Van Perlo's books were released in Dutch in a series of volumes over the last five years or so, and have been quite popular in Holland. He's been collecting interesting end-game positions like these for thirty years or so. Apparently he finished just in time, as he had a brain haemorrhage soon after finishing it.

Best wishes to him, at any rate.

I thought all of this years nominees were very strong (It is the first year that I have chosen to buy all the nominees- before they were nominated. I usually buy the winning book - the exceptions were the bizarre choice of Sadler's QGD in 2000 and MGP 4 - I'm all Fischered out. You can see the nominations and winners since 2000 here http://www.bcf.org.uk/events/bcfawards/index.htm

Like rdh, I thought that The King should win hands down. The only reason I could think why not was that it was a reprint (albeit expanded).

Kasparov has won it twice before, so they were probably relieved to choose someone else. However Mig doesn't quite explain in full the reason (entirely valid) that they didn't choose it:

"Garry Kasparov’s My Great Predecessors V which covered Korchnoi and Karpov was excluded as the title matches between Kasparov and Karpov had been omitted – surely of the essence in assessing Karpov’s career - since these epic contests will be covered in a later volume."

"surely of the essence in assessing Karpov’s career" is the key phrase here. I think it would be like assessing Tal or Smyslov without their matches vs Botvinnik, or Fischer without including Reykjavik 1972. Still makes a great story, but not the reason for many to buy the book. I am thouroughly enjoying the book and think it is Kasparov's best so far (Not that I've read the Fischer book!)

I had Van Perlo's wife on the phone, the evening after she had just told her husband the good news. The touching story, and a bigger list of former ECF/BCF winners, can be found at http://www.doggers-schaak.nl/?p=548&lp_lang_view=en

The price seems adequate and the subject is very useful for players over a strength.
From the sample pages I guess it mainly focuses on endgame tricks.

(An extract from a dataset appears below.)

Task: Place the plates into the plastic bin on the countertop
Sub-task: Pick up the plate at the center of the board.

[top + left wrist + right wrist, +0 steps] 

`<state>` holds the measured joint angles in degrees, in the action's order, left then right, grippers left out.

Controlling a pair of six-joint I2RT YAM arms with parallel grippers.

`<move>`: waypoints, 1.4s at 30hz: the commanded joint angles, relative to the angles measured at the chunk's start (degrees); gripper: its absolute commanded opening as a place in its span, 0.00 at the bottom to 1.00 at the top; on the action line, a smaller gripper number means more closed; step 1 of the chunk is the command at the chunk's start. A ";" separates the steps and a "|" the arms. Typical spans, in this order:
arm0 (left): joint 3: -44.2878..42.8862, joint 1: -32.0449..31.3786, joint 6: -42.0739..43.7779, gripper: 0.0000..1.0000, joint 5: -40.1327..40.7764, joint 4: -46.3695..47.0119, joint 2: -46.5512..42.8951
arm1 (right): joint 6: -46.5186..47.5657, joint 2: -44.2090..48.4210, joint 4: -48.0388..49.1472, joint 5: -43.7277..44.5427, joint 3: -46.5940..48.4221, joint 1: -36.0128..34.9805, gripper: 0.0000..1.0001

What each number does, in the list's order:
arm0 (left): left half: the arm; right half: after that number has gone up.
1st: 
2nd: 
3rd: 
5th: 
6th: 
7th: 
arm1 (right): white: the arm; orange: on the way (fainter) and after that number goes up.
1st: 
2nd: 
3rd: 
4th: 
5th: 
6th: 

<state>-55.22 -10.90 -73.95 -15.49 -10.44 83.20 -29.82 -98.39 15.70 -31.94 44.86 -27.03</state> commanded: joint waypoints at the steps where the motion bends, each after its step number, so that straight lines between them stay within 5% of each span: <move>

If one combines tricks with normal theory then he is ready to be a good endgame player if he also plays many games, of course..

Mig can you put a theme with Fischer ?
Chessbase.com has an interesting interview..

With so much to be gained by dedicated lifetime patzers from reading chess books what is then left from grandmanster Ostap Bender [in"The 12 chairs" 1929 by I&E Petroff] observation :

"What do we see, comrades? We see that the blond-haired man plays well and that the brown-haired man plays poorly. And no lecture will ever change this balance of power.."



I am reading "Chess tactics for advanced players", by Yury Averbakh, and I sincerely consider it the best chess book ever. It is the only book I ever saw that presents an "unifying theory" of tactics

I read some of this book, and the theory seemed to me to be basically useless. I can't remember once thinking about his 'theory' during a game. The book is still OK, because its basically just a bunch of tactics when you strip it down.

Beim's "How to Calculate Chess Tactics" is indeed excellent.

Paata Gaprindashvili's "Imagination in Chess" is a wonderful followup to Beim, though I confess I find much of this book beyond my ability... I suspect it's good for juniors above 2000.

Yes, I agree with the above poster: Gaprindashvili's is the best tactics quiz book I've seen.

I thought the chap above who was praising Dunnington and Soltis was going to turn out to be sarcastic, since both these two have reputations only very marginally above the Lanes and Schillers of the world, but I see was wrong. Nice to know someone likes this stuff.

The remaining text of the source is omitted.